Collin Morikawa rises to the top of the US Open rankings with 66, four under par; tied with Joel Dahmen after 2 rounds


BROOKLINE, Mass. — For every Collin Morikawa and his consecutive years winning a major there is a Joel Dahmen, who just four years ago would have been delighted to play in one.

Jon Rahm is the defending US Open champion, one shot off the lead. He will play the weekend at The Country Club with Hayden Buckley, who studied while playing in Missouri because he thought he would need to find a job after college.

The dozen players separated by two shots before the weekend include the top three players in the world rankings and four of the top seven: Masters champion Scottie Scheffler, Rahm, Rory McIlroy and Morikawa.


“I think it’s great for the game of golf that the top-ranked players and the top players are up there, especially in the tournament where really the top player ends up winning,” Rahm said.

It also includes two PGA Tour rookies and two players who have never won on Tour.

Indeed, this US Open has something for everyone. He just doesn’t have Phil Mickelson, who missed the cut by eight shots.

Morikawa was looking for something in his game and found a “baby draw” instead of his traditional fade, and it has worked wonderfully on Brookline. He matched the championship’s lowest score on Friday with a 4-under 66 to share the lead with Dahmen, the cancer survivor and popular everyman in golf.

Rahm did his best to keep up with an eagle and a series of big par putts that felt just as valuable. Rahm had a 67 and was in the five-player group one shot behind. That included McIlroy, coming off a Canadian Open victory, who sped through the back nine with three birdies in his last four holes for a 69.

Not to be overlooked is Scheffler, the No. 1 player in the world, who chipped in from thick rough before the par-5 14th green for an eagle that brought the Texan back into the mix with a 67. He was two shots behind. .

Morikawa, Rahm and Scheffler have combined to win four of the last nine majors. And then there’s McIlroy, who has four majors on his own, but none since 2014.

“It’s the US Open. No one has gone deep into it until now and it’s slipped away,” Morikawa said. “The last couple of days have given me a huge confidence boost heading into this weekend, and hopefully we can part ways in some way.”

The idea of ​​the US Open is to identify the best players.
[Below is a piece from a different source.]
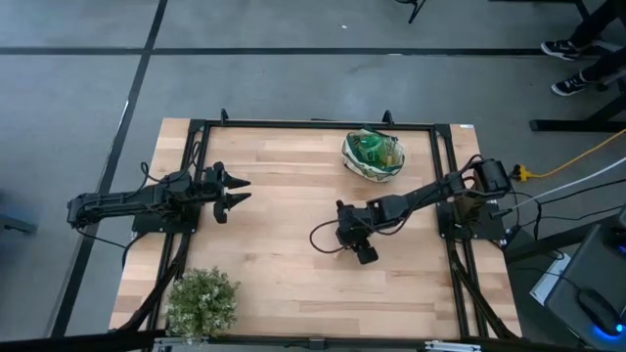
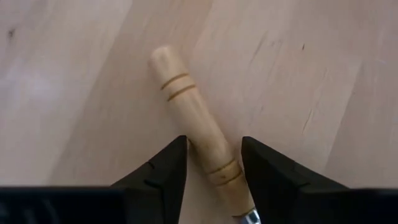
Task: Pick & Place Garden tools in Gardening bag
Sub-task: Put the hand trowel into the white bag
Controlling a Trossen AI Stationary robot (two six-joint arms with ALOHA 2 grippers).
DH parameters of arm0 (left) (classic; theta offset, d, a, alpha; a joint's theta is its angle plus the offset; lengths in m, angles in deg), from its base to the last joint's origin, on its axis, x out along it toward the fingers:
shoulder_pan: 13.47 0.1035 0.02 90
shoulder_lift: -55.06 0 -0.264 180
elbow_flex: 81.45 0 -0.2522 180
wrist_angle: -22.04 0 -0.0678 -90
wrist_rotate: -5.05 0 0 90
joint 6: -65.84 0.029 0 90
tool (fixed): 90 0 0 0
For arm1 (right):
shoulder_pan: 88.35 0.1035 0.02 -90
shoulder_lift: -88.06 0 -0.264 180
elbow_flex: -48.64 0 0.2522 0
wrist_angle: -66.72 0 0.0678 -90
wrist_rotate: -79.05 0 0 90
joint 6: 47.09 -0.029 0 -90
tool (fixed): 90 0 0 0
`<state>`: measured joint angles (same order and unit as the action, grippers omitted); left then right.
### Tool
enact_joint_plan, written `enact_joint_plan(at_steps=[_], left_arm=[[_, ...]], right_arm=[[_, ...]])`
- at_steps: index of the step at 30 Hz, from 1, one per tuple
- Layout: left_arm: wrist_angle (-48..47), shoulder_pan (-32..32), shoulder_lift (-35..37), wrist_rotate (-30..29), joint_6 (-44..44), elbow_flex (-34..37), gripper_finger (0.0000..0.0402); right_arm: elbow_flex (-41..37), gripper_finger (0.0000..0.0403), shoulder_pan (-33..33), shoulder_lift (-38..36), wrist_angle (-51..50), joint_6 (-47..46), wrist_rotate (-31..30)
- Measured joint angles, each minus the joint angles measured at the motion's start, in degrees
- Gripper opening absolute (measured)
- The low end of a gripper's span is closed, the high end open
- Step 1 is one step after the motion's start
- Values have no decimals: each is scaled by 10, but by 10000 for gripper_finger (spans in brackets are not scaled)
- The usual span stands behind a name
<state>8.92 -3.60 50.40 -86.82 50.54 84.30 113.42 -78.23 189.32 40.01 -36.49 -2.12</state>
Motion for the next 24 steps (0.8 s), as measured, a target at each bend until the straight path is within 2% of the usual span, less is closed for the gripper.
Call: enact_joint_plan(at_steps=[5,13,19,24], left_arm=[[0,0,0,0,0,0,191],[2,0,0,0,0,0,191],[3,0,0,0,0,0,189],[3,0,0,0,0,0,191]], right_arm=[[1,134,-12,6,0,-10,0],[1,72,-28,8,4,-75,1],[0,68,-35,10,24,-145,5],[0,68,-37,11,87,-211,14]])
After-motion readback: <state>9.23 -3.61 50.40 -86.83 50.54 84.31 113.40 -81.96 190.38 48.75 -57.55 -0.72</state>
Some of them require some introductions to the major championship contention over the weekend.

Start with Dahmen, who will never be accused of taking himself too seriously, even if he does take his game seriously. He thought about withdrawing from the 36-hole qualifier twice last week, before it started and after the first round.

But he held on, and with a 68 on Friday, he is playing in the final group of a major for the first time. He joined Morikawa at 5-under 135.

“We don’t go out until 3:45 tomorrow. I usually have to be home by 5 for dinner,” Dahmen said. “So this will be different, for sure.”

The group one shot behind includes Buckley, who wasn’t at the US Open until he made a 20-foot birdie putt in a playoff for last place in his standings 11 days ago.

He was fading, like so many others, with three bogeys during a five-hole stretch around the bend when he got back on track. Birdies on the last two holes gave him another 68.

Also at 136 were Aaron Wise, with one PGA Tour win and nothing better than a tie for 17th in his previous nine majors; and Beau Hossler, who showed up over the weekend at the Olympic Club as a teen amateur in 2012 but hasn’t been heard from since in the majors.

They were examples that the open-to-all US Open doesn’t stop with just qualifying for the right to play golf’s toughest test.

Associated Press contributed to this report.